TASK GOAL =
Every single line below has to be printed once more, exactly.
--- RECORDS SUPPLIED Enclosed Below ---
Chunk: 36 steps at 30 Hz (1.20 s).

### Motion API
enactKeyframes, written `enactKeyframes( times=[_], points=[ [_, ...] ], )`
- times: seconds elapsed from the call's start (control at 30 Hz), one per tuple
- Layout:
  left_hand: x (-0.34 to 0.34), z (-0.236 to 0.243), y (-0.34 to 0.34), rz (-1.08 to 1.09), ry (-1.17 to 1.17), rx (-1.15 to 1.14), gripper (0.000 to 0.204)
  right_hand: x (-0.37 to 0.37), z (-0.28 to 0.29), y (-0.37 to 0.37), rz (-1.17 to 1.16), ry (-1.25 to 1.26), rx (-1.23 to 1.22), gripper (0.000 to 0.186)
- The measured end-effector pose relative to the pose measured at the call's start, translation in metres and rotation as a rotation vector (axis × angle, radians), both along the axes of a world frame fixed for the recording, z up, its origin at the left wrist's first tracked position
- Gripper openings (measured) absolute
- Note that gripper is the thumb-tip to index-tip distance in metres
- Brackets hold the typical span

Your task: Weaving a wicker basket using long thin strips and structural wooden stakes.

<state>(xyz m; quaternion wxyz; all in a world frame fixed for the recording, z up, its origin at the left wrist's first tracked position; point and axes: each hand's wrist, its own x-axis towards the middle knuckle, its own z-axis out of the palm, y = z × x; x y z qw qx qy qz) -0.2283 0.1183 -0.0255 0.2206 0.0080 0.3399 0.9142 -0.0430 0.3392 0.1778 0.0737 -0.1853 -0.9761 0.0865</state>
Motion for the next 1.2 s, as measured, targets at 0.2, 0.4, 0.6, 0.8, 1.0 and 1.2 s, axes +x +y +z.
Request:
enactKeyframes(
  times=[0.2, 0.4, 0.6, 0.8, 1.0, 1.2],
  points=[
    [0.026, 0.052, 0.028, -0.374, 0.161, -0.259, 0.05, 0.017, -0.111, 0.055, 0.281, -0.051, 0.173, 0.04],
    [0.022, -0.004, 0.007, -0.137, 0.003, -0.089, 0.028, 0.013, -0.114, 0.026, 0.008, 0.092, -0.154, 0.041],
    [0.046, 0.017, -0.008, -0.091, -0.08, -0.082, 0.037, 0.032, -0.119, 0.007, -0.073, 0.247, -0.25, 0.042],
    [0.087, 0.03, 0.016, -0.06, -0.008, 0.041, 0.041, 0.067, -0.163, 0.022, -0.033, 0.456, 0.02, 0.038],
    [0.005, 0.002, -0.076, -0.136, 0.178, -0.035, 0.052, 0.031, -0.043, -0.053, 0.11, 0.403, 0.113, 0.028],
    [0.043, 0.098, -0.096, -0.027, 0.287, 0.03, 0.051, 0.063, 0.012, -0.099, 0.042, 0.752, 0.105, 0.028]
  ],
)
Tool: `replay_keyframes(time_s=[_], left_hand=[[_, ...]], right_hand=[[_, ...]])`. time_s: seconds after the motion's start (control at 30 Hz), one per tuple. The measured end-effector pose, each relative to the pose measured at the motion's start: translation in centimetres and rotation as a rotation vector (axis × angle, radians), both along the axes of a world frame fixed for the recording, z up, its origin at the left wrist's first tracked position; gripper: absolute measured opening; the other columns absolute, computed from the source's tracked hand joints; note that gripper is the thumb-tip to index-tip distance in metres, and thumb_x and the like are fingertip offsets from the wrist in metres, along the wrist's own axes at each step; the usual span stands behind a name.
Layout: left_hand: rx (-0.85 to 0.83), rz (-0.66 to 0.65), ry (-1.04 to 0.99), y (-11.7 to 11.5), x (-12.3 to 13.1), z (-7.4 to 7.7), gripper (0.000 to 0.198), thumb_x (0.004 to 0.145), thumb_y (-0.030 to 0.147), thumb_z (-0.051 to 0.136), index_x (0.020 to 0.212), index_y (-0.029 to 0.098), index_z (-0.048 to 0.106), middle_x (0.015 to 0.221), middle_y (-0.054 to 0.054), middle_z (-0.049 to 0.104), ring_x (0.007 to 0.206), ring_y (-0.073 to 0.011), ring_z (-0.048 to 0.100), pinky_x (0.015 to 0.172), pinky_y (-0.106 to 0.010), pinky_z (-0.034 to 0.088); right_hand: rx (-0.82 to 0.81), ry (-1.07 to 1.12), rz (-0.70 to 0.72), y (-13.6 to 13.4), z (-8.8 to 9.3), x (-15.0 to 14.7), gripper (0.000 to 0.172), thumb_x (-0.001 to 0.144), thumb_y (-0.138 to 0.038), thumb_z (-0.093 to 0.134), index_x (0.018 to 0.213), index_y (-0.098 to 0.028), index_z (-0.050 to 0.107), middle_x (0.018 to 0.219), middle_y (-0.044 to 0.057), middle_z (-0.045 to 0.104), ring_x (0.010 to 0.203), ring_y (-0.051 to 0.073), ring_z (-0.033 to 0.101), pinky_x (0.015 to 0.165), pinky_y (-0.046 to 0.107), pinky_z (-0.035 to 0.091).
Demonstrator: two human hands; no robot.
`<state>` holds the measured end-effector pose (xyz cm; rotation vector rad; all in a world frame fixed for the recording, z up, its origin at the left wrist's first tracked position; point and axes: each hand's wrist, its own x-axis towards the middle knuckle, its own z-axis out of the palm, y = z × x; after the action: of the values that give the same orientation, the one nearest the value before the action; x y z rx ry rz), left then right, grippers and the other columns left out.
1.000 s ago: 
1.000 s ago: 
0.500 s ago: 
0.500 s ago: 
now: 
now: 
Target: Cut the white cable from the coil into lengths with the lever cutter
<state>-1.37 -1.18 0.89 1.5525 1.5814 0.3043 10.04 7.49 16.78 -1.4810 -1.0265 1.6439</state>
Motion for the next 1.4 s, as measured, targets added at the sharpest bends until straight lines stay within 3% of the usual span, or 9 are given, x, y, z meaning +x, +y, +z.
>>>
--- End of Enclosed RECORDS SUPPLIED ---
ANSWER TO THIS EXERCISE =
Chunk: 36 steps at 30 Hz (1.20 s).

### Motion API
enactKeyframes, written `enactKeyframes( times=[_], points=[ [_, ...] ], )`
- times: seconds elapsed from the call's start (control at 30 Hz), one per tuple
- Layout:
  left_hand: x (-0.34 to 0.34), z (-0.236 to 0.243), y (-0.34 to 0.34), rz (-1.08 to 1.09), ry (-1.17 to 1.17), rx (-1.15 to 1.14), gripper (0.000 to 0.204)
  right_hand: x (-0.37 to 0.37), z (-0.28 to 0.29), y (-0.37 to 0.37), rz (-1.17 to 1.16), ry (-1.25 to 1.26), rx (-1.23 to 1.22), gripper (0.000 to 0.186)
- The measured end-effector pose relative to the pose measured at the call's start, translation in metres and rotation as a rotation vector (axis × angle, radians), both along the axes of a world frame fixed for the recording, z up, its origin at the left wrist's first tracked position
- Gripper openings (measured) absolute
- Note that gripper is the thumb-tip to index-tip distance in metres
- Brackets hold the typical span

Your task: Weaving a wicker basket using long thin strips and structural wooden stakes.

<state>(xyz m; quaternion wxyz; all in a world frame fixed for the recording, z up, its origin at the left wrist's first tracked position; point and axes: each hand's wrist, its own x-axis towards the middle knuckle, its own z-axis out of the palm, y = z × x; x y z qw qx qy qz) -0.2283 0.1183 -0.0255 0.2206 0.0080 0.3399 0.9142 -0.0430 0.3392 0.1778 0.0737 -0.1853 -0.9761 0.0865</state>
Motion for the next 1.2 s, as measured, targets at 0.2, 0.4, 0.6, 0.8, 1.0 and 1.2 s, axes +x +y +z.
Request:
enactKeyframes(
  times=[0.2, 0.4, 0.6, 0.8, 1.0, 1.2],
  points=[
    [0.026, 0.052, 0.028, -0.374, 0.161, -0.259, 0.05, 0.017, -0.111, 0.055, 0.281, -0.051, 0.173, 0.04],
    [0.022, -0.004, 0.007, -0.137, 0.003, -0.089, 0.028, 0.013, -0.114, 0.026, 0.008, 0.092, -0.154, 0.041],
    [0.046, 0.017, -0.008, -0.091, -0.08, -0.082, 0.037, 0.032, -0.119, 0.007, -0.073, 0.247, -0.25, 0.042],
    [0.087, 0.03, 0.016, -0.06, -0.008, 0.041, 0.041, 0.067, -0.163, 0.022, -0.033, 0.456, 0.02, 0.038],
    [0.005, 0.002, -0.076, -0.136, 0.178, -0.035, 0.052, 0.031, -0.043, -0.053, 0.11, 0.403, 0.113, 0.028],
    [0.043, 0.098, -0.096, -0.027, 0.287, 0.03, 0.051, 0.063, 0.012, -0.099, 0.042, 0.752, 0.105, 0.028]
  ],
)
Tool: `replay_keyframes(time_s=[_], left_hand=[[_, ...]], right_hand=[[_, ...]])`. time_s: seconds after the motion's start (control at 30 Hz), one per tuple. The measured end-effector pose, each relative to the pose measured at the motion's start: translation in centimetres and rotation as a rotation vector (axis × angle, radians), both along the axes of a world frame fixed for the recording, z up, its origin at the left wrist's first tracked position; gripper: absolute measured opening; the other columns absolute, computed from the source's tracked hand joints; note that gripper is the thumb-tip to index-tip distance in metres, and thumb_x and the like are fingertip offsets from the wrist in metres, along the wrist's own axes at each step; the usual span stands behind a name.
Layout: left_hand: rx (-0.85 to 0.83), rz (-0.66 to 0.65), ry (-1.04 to 0.99), y (-11.7 to 11.5), x (-12.3 to 13.1), z (-7.4 to 7.7), gripper (0.000 to 0.198), thumb_x (0.004 to 0.145), thumb_y (-0.030 to 0.147), thumb_z (-0.051 to 0.136), index_x (0.020 to 0.212), index_y (-0.029 to 0.098), index_z (-0.048 to 0.106), middle_x (0.015 to 0.221), middle_y (-0.054 to 0.054), middle_z (-0.049 to 0.104), ring_x (0.007 to 0.206), ring_y (-0.073 to 0.011), ring_z (-0.048 to 0.100), pinky_x (0.015 to 0.172), pinky_y (-0.106 to 0.010), pinky_z (-0.034 to 0.088); right_hand: rx (-0.82 to 0.81), ry (-1.07 to 1.12), rz (-0.70 to 0.72), y (-13.6 to 13.4), z (-8.8 to 9.3), x (-15.0 to 14.7), gripper (0.000 to 0.172), thumb_x (-0.001 to 0.144), thumb_y (-0.138 to 0.038), thumb_z (-0.093 to 0.134), index_x (0.018 to 0.213), index_y (-0.098 to 0.028), index_z (-0.050 to 0.107), middle_x (0.018 to 0.219), middle_y (-0.044 to 0.057), middle_z (-0.045 to 0.104), ring_x (0.010 to 0.203), ring_y (-0.051 to 0.073), ring_z (-0.033 to 0.101), pinky_x (0.015 to 0.165), pinky_y (-0.046 to 0.107), pinky_z (-0.035 to 0.091).
Demonstrator: two human hands; no robot.
`<state>` holds the measured end-effector pose (xyz cm; rotation vector rad; all in a world frame fixed for the recording, z up, its origin at the left wrist's first tracked position; point and axes: each hand's wrist, its own x-axis towards the middle knuckle, its own z-axis out of the palm, y = z × x; after the action: of the values that give the same orientation, the one nearest the value before the action; x y z rx ry rz), left then right, grippers and the other columns left out.
1.000 s ago: 
1.000 s ago: 
0.500 s ago: 
0.500 s ago: 
now: 
now: 
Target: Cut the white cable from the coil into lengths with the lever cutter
<state>-1.37 -1.18 0.89 1.5525 1.5814 0.3043 10.04 7.49 16.78 -1.4810 -1.0265 1.6439</state>
Motion for the next 1.4 s, as measured, targets added at the sharpest bends until straight lines stay within 3% of the usual span, or 9 are given, x, y, z meaning +x, +y, +z.
>>>

That concludes the answer.